### ABOUT THIS TASK
Check every line below for the word "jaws" and show those that hold it.
---- EXTRACTED INFORMATION
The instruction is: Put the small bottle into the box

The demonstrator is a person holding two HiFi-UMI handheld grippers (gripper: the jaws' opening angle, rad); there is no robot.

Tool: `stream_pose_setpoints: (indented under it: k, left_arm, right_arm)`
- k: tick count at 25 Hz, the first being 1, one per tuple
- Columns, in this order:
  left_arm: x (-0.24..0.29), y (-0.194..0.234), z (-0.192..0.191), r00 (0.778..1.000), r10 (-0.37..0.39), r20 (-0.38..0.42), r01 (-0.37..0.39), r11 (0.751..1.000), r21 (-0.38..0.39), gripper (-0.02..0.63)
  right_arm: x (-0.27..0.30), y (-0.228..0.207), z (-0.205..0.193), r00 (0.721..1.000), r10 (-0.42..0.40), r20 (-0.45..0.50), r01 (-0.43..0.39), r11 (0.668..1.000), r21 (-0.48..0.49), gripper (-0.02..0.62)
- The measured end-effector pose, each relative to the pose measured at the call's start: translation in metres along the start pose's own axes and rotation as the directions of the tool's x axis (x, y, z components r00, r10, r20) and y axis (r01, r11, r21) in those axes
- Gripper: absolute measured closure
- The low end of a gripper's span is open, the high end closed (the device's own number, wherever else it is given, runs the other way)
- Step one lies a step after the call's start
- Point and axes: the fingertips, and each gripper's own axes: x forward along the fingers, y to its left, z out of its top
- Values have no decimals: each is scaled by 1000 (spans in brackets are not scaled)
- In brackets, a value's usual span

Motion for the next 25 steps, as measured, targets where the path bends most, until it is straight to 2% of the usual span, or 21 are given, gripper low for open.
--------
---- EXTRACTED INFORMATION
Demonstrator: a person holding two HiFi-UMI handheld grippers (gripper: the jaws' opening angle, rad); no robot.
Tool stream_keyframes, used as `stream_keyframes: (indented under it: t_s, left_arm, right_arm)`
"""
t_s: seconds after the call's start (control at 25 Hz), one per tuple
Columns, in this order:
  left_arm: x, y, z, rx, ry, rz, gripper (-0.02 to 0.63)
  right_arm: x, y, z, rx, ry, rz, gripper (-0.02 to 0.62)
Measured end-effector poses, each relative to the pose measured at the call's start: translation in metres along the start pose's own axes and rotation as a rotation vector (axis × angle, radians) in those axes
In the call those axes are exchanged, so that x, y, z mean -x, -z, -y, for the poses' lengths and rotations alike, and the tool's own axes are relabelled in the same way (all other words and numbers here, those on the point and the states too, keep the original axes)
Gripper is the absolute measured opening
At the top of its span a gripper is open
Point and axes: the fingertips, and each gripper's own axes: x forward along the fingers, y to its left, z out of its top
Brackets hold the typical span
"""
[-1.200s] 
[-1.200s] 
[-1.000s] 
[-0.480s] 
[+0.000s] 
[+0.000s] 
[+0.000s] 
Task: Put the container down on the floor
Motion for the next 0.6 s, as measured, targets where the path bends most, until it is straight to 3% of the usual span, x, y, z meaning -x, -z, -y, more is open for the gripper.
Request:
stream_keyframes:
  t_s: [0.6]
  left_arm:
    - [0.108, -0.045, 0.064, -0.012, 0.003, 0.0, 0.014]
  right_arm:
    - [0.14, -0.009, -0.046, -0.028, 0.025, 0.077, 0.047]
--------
### YOUR RESPONSE
The demonstrator is a person holding two HiFi-UMI handheld grippers (gripper: the jaws' opening angle, rad); there is no robot.
Demonstrator: a person holding two HiFi-UMI handheld grippers (gripper: the jaws' opening angle, rad); no robot.

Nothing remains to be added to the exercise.